Robot scribe copies the Bible as performance art
The machine has been copying since June on a 900-meter-long roll of paper.
Karlsruhe, Germany (dpa) - After seven months of writing day and night, a robot in Germany clutching a fountain pen has completed a "manuscript" Bible in cursive handwriting.
The exercise was a piece of performance art by the Centre for Art and Media in the German city of Karlsruhe, which uses state funds to explore new art ideas.
The machine, dubbed "Bios (Bible)," began copying the Bible in June onto a 900-metre-long roll of paper, with its arm forming each letter with the pen after all 66 books of scripture had been loaded into its memory.
Artists Martina Haitz, Matthias Gommel and Jan Zappe formed a unit, Robotlab, in 2000 to programme robots for art.
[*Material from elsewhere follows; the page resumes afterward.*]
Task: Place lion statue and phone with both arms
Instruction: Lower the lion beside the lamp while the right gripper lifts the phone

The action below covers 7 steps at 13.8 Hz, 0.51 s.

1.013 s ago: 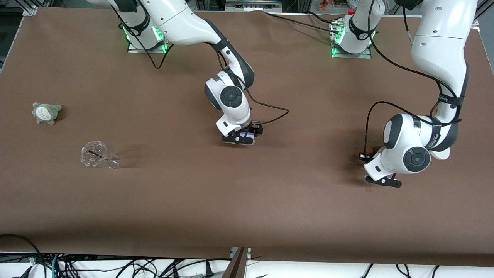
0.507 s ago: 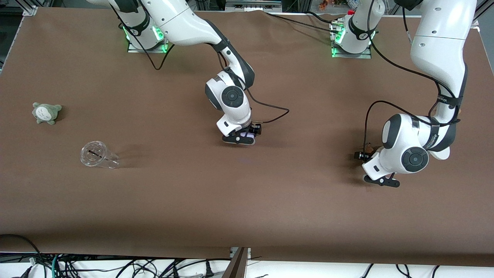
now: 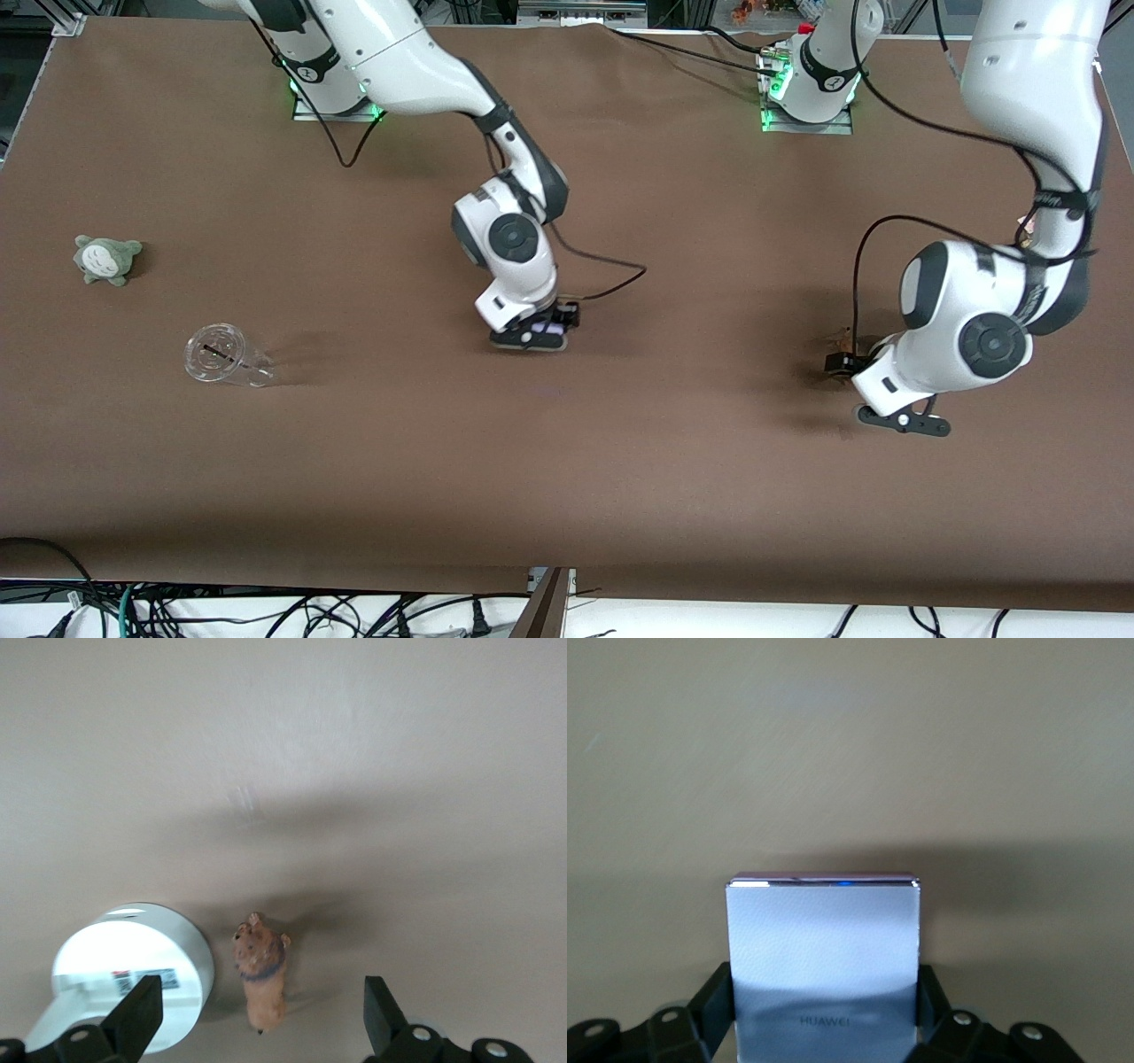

"More than a million robots are working in the factories of the world. We want to explore their artistic potential," said Zappe.
Bios (Bible) inscribed 3.5 million letters, using 700 millilitres of ink, to complete the German-language bible.
The artists call this a "ready-made" project, meaning the robot is a standard one, not a work of art.
"It's just a working machine, yet it's a participant in society," said Gommel. The robot was thus a "mediator" in the process of social communication.
Asked why they chose the bible, Zappe said, "Because it is one of the most significant books of the age and contains a huge amount of data."
The group did not explain how the robot misspelled two of the 800,000 words.
The machine's memory contained the text of the Bible, information about each letter and data on how to form it. It had to transfer the data through these three levels.
The long scroll is to be cut into pages, and displayed at the centre along with the robot.
"We don't propose to retain this valuable product of our installation in museum fashion," said Gommel.
The solution, they said, may be a request from a Christian community in the United States, which says it would quite like to have a manuscript German-language bible to read from in church.